> What to produce
In the entries that follow, say how many lines contain the string "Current". Give no other words.

> Supplied material
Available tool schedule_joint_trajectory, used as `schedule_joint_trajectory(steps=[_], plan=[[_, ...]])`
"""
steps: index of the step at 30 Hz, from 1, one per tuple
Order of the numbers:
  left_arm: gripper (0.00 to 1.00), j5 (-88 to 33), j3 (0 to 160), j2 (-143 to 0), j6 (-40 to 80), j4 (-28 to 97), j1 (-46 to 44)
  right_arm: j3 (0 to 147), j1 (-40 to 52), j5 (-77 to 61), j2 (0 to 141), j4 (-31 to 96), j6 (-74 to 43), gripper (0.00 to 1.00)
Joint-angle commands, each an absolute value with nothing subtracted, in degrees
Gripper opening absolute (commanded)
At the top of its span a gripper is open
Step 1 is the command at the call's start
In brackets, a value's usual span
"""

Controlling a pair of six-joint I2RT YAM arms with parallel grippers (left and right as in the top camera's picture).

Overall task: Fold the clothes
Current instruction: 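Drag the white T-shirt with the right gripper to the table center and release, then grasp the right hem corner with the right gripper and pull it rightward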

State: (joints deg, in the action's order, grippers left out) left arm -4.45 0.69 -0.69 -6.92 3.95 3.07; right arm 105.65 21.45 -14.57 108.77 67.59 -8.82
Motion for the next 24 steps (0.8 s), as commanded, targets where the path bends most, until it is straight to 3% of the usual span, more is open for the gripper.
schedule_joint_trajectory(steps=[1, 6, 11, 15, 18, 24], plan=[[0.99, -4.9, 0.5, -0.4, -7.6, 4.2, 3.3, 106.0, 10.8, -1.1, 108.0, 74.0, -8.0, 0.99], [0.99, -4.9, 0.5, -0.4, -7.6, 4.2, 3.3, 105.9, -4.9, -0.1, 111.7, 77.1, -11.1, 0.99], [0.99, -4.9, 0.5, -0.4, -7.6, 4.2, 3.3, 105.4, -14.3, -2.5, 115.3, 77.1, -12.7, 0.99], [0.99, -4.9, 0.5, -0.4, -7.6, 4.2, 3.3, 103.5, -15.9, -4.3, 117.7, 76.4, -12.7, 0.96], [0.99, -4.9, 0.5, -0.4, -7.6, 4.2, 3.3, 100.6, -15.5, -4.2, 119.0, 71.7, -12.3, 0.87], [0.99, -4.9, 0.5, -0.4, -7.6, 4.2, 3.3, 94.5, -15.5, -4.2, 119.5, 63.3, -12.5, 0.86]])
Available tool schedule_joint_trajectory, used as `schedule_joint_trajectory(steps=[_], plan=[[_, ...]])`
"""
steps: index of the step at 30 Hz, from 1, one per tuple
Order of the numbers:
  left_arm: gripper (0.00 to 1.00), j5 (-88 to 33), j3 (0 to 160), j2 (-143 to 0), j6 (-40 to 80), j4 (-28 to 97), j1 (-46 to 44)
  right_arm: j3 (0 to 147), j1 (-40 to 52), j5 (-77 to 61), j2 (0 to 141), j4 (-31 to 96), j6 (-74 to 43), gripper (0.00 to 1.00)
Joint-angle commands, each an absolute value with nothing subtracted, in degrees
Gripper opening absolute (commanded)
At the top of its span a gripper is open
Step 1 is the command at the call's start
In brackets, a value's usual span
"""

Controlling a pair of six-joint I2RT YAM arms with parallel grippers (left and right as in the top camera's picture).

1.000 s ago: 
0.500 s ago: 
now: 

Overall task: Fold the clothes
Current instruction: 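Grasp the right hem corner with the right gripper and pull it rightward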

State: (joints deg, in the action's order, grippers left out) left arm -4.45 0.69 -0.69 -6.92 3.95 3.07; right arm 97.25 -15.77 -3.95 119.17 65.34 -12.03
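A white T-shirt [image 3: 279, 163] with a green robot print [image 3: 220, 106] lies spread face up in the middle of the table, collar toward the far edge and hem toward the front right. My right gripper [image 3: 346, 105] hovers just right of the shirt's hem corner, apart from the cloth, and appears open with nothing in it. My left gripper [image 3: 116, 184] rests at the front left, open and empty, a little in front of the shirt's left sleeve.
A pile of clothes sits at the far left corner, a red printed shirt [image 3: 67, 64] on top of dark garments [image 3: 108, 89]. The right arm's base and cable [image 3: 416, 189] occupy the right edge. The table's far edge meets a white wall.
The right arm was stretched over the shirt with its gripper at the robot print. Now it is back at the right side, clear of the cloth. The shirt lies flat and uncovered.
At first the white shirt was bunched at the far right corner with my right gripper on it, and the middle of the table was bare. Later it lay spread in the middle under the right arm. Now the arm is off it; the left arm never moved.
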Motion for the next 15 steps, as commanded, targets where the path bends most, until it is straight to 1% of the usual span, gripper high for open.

> Your solution
2